EXERCISE REQUIREMENTS - Retype all entries exactly, skipping pictures.

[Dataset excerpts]

::::

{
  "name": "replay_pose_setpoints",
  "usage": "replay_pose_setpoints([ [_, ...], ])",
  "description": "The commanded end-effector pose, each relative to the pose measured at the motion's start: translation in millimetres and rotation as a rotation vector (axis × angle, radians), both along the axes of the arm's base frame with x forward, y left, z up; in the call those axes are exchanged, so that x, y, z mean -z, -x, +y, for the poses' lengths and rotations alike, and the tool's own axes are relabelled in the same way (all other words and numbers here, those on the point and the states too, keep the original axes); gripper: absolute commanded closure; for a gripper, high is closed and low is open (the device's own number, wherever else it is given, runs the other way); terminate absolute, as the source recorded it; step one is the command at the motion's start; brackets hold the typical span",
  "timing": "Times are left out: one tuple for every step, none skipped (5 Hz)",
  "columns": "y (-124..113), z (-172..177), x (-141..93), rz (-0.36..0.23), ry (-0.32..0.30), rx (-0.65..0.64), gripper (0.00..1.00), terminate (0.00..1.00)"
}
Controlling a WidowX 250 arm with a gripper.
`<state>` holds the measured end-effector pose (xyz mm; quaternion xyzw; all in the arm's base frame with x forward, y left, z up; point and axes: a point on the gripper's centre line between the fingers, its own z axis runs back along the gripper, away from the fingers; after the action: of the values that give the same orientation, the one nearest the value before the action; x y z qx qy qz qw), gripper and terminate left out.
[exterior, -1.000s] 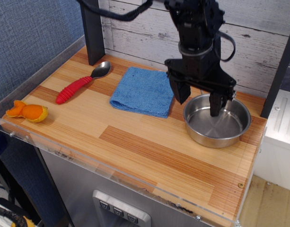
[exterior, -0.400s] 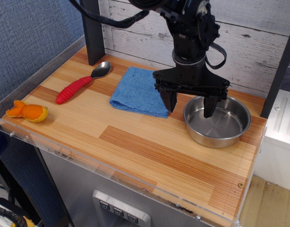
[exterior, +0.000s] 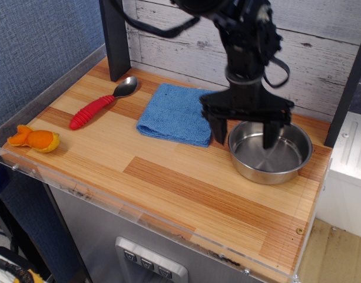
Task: Move the pan on the right side of the cloth.
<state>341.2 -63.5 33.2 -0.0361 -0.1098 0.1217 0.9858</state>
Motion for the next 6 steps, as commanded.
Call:
replay_pose_setpoints([
  [-12.0, -14.4, 6.6, -0.014, -0.004, -0.002, 0.0, 0.0],
  [-11.3, -13.2, 9.0, -0.023, -0.026, 0.014, 1.0, 0.0],
  [-9.7, -8.3, 6.6, -0.03, -0.032, 0.015, 1.0, 0.0],
  [-6.3, -2.4, 0.7, -0.046, -0.04, 0.007, 1.0, 0.0],
  [-2.5, 0.3, -9.2, -0.06, -0.043, 0.018, 1.0, 0.0],
  [3.2, 4.0, -21.2, -0.075, -0.032, 0.029, 1.0, 0.0],
])
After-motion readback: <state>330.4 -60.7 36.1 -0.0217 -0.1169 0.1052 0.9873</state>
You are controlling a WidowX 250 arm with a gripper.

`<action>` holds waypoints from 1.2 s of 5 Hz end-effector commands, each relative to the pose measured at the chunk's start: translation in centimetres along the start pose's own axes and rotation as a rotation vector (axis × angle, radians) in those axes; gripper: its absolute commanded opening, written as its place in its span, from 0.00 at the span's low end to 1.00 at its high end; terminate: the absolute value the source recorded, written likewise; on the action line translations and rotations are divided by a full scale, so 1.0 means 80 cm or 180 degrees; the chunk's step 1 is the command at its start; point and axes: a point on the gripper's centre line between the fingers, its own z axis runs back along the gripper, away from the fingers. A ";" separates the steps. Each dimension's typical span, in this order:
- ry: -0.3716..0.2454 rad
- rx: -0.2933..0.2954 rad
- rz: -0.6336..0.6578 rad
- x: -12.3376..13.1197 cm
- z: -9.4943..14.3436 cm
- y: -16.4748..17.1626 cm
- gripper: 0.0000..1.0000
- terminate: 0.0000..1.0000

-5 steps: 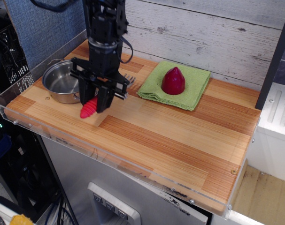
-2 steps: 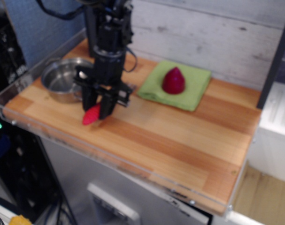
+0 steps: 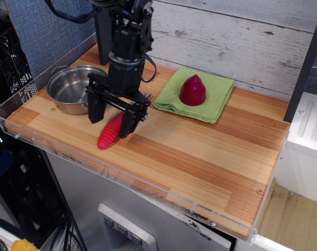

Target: Move the red grater to the right of the metal pot.

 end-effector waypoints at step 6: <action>-0.0936 -0.0452 -0.0566 -0.014 0.114 -0.033 1.00 0.00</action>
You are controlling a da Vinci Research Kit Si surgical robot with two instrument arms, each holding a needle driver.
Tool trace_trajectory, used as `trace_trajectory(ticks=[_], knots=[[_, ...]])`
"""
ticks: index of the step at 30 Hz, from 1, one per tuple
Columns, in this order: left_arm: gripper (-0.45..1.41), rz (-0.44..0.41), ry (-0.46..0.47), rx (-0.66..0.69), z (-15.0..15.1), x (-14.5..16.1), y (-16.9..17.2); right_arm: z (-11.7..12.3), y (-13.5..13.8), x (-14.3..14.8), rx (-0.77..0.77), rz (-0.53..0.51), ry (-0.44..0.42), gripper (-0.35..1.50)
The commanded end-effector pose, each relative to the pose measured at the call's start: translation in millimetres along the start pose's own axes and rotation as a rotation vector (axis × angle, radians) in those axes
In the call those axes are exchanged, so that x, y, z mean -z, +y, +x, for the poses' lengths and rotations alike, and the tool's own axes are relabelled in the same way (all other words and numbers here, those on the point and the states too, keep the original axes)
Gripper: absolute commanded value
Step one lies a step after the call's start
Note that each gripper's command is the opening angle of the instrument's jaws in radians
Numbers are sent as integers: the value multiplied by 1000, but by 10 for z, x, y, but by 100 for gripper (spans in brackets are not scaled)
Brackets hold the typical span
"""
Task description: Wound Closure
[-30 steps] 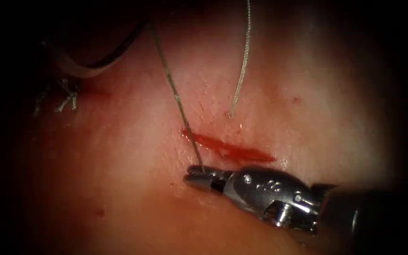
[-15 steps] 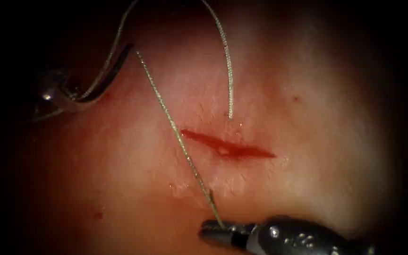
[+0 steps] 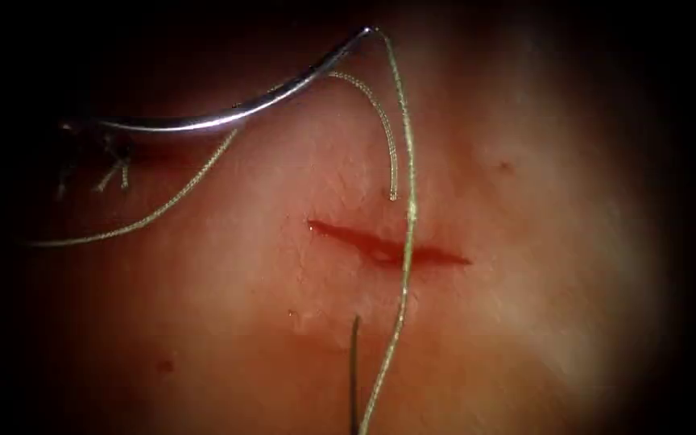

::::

ANSWER TO THE EXERCISE -
{
  "name": "replay_pose_setpoints",
  "usage": "replay_pose_setpoints([ [_, ...], ])",
  "description": "The commanded end-effector pose, each relative to the pose measured at the motion's start: translation in millimetres and rotation as a rotation vector (axis × angle, radians), both along the axes of the arm's base frame with x forward, y left, z up; in the call those axes are exchanged, so that x, y, z mean -z, -x, +y, for the poses' lengths and rotations alike, and the tool's own axes are relabelled in the same way (all other words and numbers here, those on the point and the states too, keep the original axes); gripper: absolute commanded closure; for a gripper, high is closed and low is open (the device's own number, wherever else it is given, runs the other way); terminate absolute, as the source recorded it; step one is the command at the motion's start; brackets hold the typical span",
  "timing": "Times are left out: one tuple for every step, none skipped (5 Hz)",
  "columns": "y (-124..113), z (-172..177), x (-141..93), rz (-0.36..0.23), ry (-0.32..0.30), rx (-0.65..0.64), gripper (0.00..1.00), terminate (0.00..1.00)"
}
Controlling a WidowX 250 arm with a gripper.
`<state>` holds the measured end-effector pose (xyz mm; quaternion xyzw; all in the arm's base frame with x forward, y left, z up; point and axes: a point on the gripper's centre line between the fingers, its own z axis runs back along the gripper, away from the fingers; after the action: of the values that give the same orientation, the one nearest the value before the action; x y z qx qy qz qw), gripper and terminate left out.
[exterior, -1.000s] 
[exterior, -0.400s] 
[exterior, +0.000s] 
Task: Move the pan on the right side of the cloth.
<state>341.2 -63.5 33.2 -0.0361 -0.1098 0.1217 0.9858</state>
Motion for the next 6 steps, as commanded.
Call:
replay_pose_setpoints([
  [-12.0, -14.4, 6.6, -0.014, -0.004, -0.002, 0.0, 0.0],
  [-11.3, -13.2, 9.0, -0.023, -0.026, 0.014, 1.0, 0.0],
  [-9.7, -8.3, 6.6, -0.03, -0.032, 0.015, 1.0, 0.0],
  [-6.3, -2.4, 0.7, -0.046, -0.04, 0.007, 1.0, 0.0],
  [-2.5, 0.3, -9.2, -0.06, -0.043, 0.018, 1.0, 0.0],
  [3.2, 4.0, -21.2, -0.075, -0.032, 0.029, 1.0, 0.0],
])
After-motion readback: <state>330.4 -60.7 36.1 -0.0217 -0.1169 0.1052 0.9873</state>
You are controlling a WidowX 250 arm with a gripper.

`<action>` holds waypoints from 1.2 s of 5 Hz end-effector commands, each relative to the pose measured at the chunk's start: translation in centimetres along the start pose's own axes and rotation as a rotation vector (axis × angle, radians) in those axes; gripper: its absolute commanded opening, written as its place in its span, from 0.00 at the span's low end to 1.00 at its high end; terminate: the absolute value the source recorded, written likewise; on the action line translations and rotations are divided by a full scale, so 1.0 means 80 cm or 180 degrees; the chunk's step 1 is the command at its start; point and axes: a point on the gripper's centre line between the fingers, its own z axis runs back along the gripper, away from the fingers. A ";" separates the steps. Each dimension's typical span, in this order:
- ry: -0.3716..0.2454 rad
- rx: -0.2933..0.2954 rad
- rz: -0.6336..0.6578 rad
- x: -12.3376..13.1197 cm
- z: -9.4943..14.3436 cm
- y: -16.4748..17.1626 cm
- gripper: 0.0000..1.0000
- terminate: 0.0000..1.0000

-5 steps: 
-2 steps: 
+0 steps: 

Target: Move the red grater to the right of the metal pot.

 end-effector waypoints at step 6: <action>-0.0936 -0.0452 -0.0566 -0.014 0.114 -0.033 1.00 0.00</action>
You are controlling a da Vinci Research Kit Si surgical robot with two instrument arms, each holding a needle driver.
Tool trace_trajectory, used as `trace_trajectory(ticks=[_], knots=[[_, ...]])`
"""
ticks: index of the step at 30 Hz, from 1, one per tuple
Columns, in this order: left_arm: gripper (-0.45..1.41), rz (-0.44..0.41), ry (-0.46..0.47), rx (-0.66..0.69), z (-15.0..15.1), x (-14.5..16.1), y (-16.9..17.2); right_arm: z (-11.7..12.3), y (-13.5..13.8), x (-14.3..14.8), rx (-0.77..0.77), rz (-0.53..0.51), ry (-0.44..0.42), gripper (-0.35..1.50)
The commanded end-effector pose, each relative to the pose measured at the call's start: translation in millimetres along the start pose's own axes and rotation as a rotation vector (axis × angle, radians) in those axes
In the call those axes are exchanged, so that x, y, z mean -z, +y, +x, for the poses' lengths and rotations alike, and the tool's own axes are relabelled in the same way (all other words and numbers here, those on the point and the states too, keep the original axes)
Gripper: absolute commanded value
Step one lies a step after the call's start
Note that each gripper's command is the opening angle of the instrument's jaws in radians
Numbers are sent as integers: the value multiplied by 1000, but by 10 for z, x, y, but by 100 for gripper (spans in brackets are not scaled)
Brackets hold the typical span
"""
Task description: Wound Closure
[-30 steps] 
[-15 steps] 
[+0 steps] 

Nothing more is needed for this answer.